• WORK TO BE COMPLETED
In full and without alteration, print the entries.

- Opening Delimiter -

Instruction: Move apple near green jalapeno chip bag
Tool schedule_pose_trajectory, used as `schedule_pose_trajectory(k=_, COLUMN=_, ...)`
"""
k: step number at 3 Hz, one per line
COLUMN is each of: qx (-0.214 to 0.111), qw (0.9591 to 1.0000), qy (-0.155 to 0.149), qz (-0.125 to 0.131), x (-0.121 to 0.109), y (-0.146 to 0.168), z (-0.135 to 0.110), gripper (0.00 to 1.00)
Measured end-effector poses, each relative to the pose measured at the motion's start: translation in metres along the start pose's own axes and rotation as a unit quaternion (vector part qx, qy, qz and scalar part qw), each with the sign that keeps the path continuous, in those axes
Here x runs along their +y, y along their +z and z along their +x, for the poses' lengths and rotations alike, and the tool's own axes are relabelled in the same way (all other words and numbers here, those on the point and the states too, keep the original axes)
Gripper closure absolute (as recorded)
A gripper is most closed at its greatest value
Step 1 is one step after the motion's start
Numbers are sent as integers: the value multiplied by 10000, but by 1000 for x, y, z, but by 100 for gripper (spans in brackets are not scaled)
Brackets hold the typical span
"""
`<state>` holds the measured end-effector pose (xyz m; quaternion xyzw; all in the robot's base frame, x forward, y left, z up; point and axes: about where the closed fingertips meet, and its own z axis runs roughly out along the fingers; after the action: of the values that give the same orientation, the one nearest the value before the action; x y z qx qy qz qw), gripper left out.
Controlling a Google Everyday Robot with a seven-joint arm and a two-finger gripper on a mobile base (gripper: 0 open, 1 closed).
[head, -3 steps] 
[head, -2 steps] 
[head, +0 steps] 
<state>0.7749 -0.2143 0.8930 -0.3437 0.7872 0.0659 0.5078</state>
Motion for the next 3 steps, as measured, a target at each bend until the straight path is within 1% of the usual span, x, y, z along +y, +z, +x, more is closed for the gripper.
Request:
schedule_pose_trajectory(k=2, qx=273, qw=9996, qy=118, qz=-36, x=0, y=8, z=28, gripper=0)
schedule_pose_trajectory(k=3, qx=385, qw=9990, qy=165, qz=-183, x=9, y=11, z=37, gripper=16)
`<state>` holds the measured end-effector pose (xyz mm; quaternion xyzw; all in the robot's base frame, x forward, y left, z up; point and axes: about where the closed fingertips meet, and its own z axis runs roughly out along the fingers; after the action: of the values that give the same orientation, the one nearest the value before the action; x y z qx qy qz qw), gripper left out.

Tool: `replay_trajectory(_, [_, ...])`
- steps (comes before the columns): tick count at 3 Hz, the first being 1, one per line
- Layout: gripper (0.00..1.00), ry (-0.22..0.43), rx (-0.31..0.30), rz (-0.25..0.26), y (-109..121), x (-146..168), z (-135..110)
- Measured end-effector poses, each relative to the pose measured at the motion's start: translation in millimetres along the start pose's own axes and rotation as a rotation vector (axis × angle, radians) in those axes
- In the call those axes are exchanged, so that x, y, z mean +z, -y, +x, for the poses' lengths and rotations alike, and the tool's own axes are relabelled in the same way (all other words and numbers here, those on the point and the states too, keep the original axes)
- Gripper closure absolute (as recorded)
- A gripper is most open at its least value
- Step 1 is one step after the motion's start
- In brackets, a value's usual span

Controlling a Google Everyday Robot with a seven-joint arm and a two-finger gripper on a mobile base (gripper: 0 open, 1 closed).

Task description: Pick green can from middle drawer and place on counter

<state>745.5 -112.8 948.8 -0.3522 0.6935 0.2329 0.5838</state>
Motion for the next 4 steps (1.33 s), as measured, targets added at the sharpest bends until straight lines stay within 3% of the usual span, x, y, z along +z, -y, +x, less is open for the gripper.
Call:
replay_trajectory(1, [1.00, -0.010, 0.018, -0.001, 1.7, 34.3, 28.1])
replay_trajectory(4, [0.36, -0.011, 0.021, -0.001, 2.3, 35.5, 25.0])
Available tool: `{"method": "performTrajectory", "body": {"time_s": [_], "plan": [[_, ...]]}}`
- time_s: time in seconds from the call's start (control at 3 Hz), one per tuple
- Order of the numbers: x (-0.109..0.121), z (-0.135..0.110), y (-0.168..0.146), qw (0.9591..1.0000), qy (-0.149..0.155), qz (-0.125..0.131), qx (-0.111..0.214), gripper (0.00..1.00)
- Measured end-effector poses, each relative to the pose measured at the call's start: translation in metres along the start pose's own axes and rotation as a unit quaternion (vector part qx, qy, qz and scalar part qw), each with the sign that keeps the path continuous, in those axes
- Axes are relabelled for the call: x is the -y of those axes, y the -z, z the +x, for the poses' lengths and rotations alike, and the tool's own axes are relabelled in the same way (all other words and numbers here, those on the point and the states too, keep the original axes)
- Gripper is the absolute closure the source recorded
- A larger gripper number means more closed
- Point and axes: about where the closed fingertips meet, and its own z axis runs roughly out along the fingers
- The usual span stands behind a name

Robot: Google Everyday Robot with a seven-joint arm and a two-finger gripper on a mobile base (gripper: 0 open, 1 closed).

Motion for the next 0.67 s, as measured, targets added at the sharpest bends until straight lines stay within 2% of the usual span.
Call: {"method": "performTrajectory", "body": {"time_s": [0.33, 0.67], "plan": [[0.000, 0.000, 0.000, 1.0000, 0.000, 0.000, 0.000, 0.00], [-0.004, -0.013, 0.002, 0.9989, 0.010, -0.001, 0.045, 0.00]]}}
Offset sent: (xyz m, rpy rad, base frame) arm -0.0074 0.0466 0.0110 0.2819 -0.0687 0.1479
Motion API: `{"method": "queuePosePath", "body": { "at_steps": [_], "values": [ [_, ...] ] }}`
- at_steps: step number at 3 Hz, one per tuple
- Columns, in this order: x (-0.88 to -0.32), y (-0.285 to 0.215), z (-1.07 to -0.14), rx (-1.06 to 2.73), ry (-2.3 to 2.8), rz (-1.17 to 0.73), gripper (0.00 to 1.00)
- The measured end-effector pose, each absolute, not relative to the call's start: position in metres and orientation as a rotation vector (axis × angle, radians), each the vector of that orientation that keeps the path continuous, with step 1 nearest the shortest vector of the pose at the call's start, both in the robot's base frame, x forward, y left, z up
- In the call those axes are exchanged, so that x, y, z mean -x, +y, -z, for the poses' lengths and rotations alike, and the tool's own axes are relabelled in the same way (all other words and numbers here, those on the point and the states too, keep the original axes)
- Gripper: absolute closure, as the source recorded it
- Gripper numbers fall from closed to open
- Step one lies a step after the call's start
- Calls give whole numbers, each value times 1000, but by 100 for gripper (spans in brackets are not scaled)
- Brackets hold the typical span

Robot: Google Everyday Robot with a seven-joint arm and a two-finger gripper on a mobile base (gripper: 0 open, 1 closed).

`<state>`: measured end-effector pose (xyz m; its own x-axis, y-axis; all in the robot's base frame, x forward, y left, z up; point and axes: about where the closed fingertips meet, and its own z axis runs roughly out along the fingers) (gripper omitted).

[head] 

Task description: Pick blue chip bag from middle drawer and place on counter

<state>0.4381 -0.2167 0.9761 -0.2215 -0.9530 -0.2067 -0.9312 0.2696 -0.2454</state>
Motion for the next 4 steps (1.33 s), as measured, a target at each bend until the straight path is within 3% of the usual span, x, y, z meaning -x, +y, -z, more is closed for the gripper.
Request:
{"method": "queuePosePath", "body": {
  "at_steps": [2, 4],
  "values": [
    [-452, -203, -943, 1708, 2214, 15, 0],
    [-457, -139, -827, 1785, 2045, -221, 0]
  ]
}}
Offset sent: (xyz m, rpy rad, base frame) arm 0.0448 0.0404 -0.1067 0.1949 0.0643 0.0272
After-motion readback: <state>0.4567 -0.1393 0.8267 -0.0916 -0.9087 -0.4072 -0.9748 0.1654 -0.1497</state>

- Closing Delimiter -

• WRITTEN SOLUTION
Instruction: Move apple near green jalapeno chip bag
Tool schedule_pose_trajectory, used as `schedule_pose_trajectory(k=_, COLUMN=_, ...)`
"""
k: step number at 3 Hz, one per line
COLUMN is each of: qx (-0.214 to 0.111), qw (0.9591 to 1.0000), qy (-0.155 to 0.149), qz (-0.125 to 0.131), x (-0.121 to 0.109), y (-0.146 to 0.168), z (-0.135 to 0.110), gripper (0.00 to 1.00)
Measured end-effector poses, each relative to the pose measured at the motion's start: translation in metres along the start pose's own axes and rotation as a unit quaternion (vector part qx, qy, qz and scalar part qw), each with the sign that keeps the path continuous, in those axes
Here x runs along their +y, y along their +z and z along their +x, for the poses' lengths and rotations alike, and the tool's own axes are relabelled in the same way (all other words and numbers here, those on the point and the states too, keep the original axes)
Gripper closure absolute (as recorded)
A gripper is most closed at its greatest value
Step 1 is one step after the motion's start
Numbers are sent as integers: the value multiplied by 10000, but by 1000 for x, y, z, but by 100 for gripper (spans in brackets are not scaled)
Brackets hold the typical span
"""
`<state>` holds the measured end-effector pose (xyz m; quaternion xyzw; all in the robot's base frame, x forward, y left, z up; point and axes: about where the closed fingertips meet, and its own z axis runs roughly out along the fingers; after the action: of the values that give the same orientation, the one nearest the value before the action; x y z qx qy qz qw), gripper left out.
Controlling a Google Everyday Robot with a seven-joint arm and a two-finger gripper on a mobile base (gripper: 0 open, 1 closed).
[head, -3 steps] 
[head, -2 steps] 
[head, +0 steps] 
<state>0.7749 -0.2143 0.8930 -0.3437 0.7872 0.0659 0.5078</state>
Motion for the next 3 steps, as measured, a target at each bend until the straight path is within 1% of the usual span, x, y, z along +y, +z, +x, more is closed for the gripper.
Request:
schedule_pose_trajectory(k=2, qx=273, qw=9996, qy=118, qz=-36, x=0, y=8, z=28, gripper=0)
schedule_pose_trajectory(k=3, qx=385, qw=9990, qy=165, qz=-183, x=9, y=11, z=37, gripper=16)
`<state>` holds the measured end-effector pose (xyz mm; quaternion xyzw; all in the robot's base frame, x forward, y left, z up; point and axes: about where the closed fingertips meet, and its own z axis runs roughly out along the fingers; after the action: of the values that give the same orientation, the one nearest the value before the action; x y z qx qy qz qw), gripper left out.

Tool: `replay_trajectory(_, [_, ...])`
- steps (comes before the columns): tick count at 3 Hz, the first being 1, one per line
- Layout: gripper (0.00..1.00), ry (-0.22..0.43), rx (-0.31..0.30), rz (-0.25..0.26), y (-109..121), x (-146..168), z (-135..110)
- Measured end-effector poses, each relative to the pose measured at the motion's start: translation in millimetres along the start pose's own axes and rotation as a rotation vector (axis × angle, radians) in those axes
- In the call those axes are exchanged, so that x, y, z mean +z, -y, +x, for the poses' lengths and rotations alike, and the tool's own axes are relabelled in the same way (all other words and numbers here, those on the point and the states too, keep the original axes)
- Gripper closure absolute (as recorded)
- A gripper is most open at its least value
- Step 1 is one step after the motion's start
- In brackets, a value's usual span

Controlling a Google Everyday Robot with a seven-joint arm and a two-finger gripper on a mobile base (gripper: 0 open, 1 closed).

Task description: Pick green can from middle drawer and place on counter

<state>745.5 -112.8 948.8 -0.3522 0.6935 0.2329 0.5838</state>
Motion for the next 4 steps (1.33 s), as measured, targets added at the sharpest bends until straight lines stay within 3% of the usual span, x, y, z along +z, -y, +x, less is open for the gripper.
Call:
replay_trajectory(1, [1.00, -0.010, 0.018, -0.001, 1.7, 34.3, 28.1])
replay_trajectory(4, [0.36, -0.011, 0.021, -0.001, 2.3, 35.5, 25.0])
Available tool: `{"method": "performTrajectory", "body": {"time_s": [_], "plan": [[_, ...]]}}`
- time_s: time in seconds from the call's start (control at 3 Hz), one per tuple
- Order of the numbers: x (-0.109..0.121), z (-0.135..0.110), y (-0.168..0.146), qw (0.9591..1.0000), qy (-0.149..0.155), qz (-0.125..0.131), qx (-0.111..0.214), gripper (0.00..1.00)
- Measured end-effector poses, each relative to the pose measured at the call's start: translation in metres along the start pose's own axes and rotation as a unit quaternion (vector part qx, qy, qz and scalar part qw), each with the sign that keeps the path continuous, in those axes
- Axes are relabelled for the call: x is the -y of those axes, y the -z, z the +x, for the poses' lengths and rotations alike, and the tool's own axes are relabelled in the same way (all other words and numbers here, those on the point and the states too, keep the original axes)
- Gripper is the absolute closure the source recorded
- A larger gripper number means more closed
- Point and axes: about where the closed fingertips meet, and its own z axis runs roughly out along the fingers
- The usual span stands behind a name

Robot: Google Everyday Robot with a seven-joint arm and a two-finger gripper on a mobile base (gripper: 0 open, 1 closed).

Motion for the next 0.67 s, as measured, targets added at the sharpest bends until straight lines stay within 2% of the usual span.
Call: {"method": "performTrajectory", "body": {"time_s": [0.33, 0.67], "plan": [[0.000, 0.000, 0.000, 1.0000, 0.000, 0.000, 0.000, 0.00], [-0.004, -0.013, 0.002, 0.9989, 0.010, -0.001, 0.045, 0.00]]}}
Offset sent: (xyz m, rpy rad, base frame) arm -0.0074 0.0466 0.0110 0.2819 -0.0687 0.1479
Motion API: `{"method": "queuePosePath", "body": { "at_steps": [_], "values": [ [_, ...] ] }}`
- at_steps: step number at 3 Hz, one per tuple
- Columns, in this order: x (-0.88 to -0.32), y (-0.285 to 0.215), z (-1.07 to -0.14), rx (-1.06 to 2.73), ry (-2.3 to 2.8), rz (-1.17 to 0.73), gripper (0.00 to 1.00)
- The measured end-effector pose, each absolute, not relative to the call's start: position in metres and orientation as a rotation vector (axis × angle, radians), each the vector of that orientation that keeps the path continuous, with step 1 nearest the shortest vector of the pose at the call's start, both in the robot's base frame, x forward, y left, z up
- In the call those axes are exchanged, so that x, y, z mean -x, +y, -z, for the poses' lengths and rotations alike, and the tool's own axes are relabelled in the same way (all other words and numbers here, those on the point and the states too, keep the original axes)
- Gripper: absolute closure, as the source recorded it
- Gripper numbers fall from closed to open
- Step one lies a step after the call's start
- Calls give whole numbers, each value times 1000, but by 100 for gripper (spans in brackets are not scaled)
- Brackets hold the typical span

Robot: Google Everyday Robot with a seven-joint arm and a two-finger gripper on a mobile base (gripper: 0 open, 1 closed).

`<state>`: measured end-effector pose (xyz m; its own x-axis, y-axis; all in the robot's base frame, x forward, y left, z up; point and axes: about where the closed fingertips meet, and its own z axis runs roughly out along the fingers) (gripper omitted).

[head] 

Task description: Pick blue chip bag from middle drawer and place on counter

<state>0.4381 -0.2167 0.9761 -0.2215 -0.9530 -0.2067 -0.9312 0.2696 -0.2454</state>
Motion for the next 4 steps (1.33 s), as measured, a target at each bend until the straight path is within 3% of the usual span, x, y, z meaning -x, +y, -z, more is closed for the gripper.
Request:
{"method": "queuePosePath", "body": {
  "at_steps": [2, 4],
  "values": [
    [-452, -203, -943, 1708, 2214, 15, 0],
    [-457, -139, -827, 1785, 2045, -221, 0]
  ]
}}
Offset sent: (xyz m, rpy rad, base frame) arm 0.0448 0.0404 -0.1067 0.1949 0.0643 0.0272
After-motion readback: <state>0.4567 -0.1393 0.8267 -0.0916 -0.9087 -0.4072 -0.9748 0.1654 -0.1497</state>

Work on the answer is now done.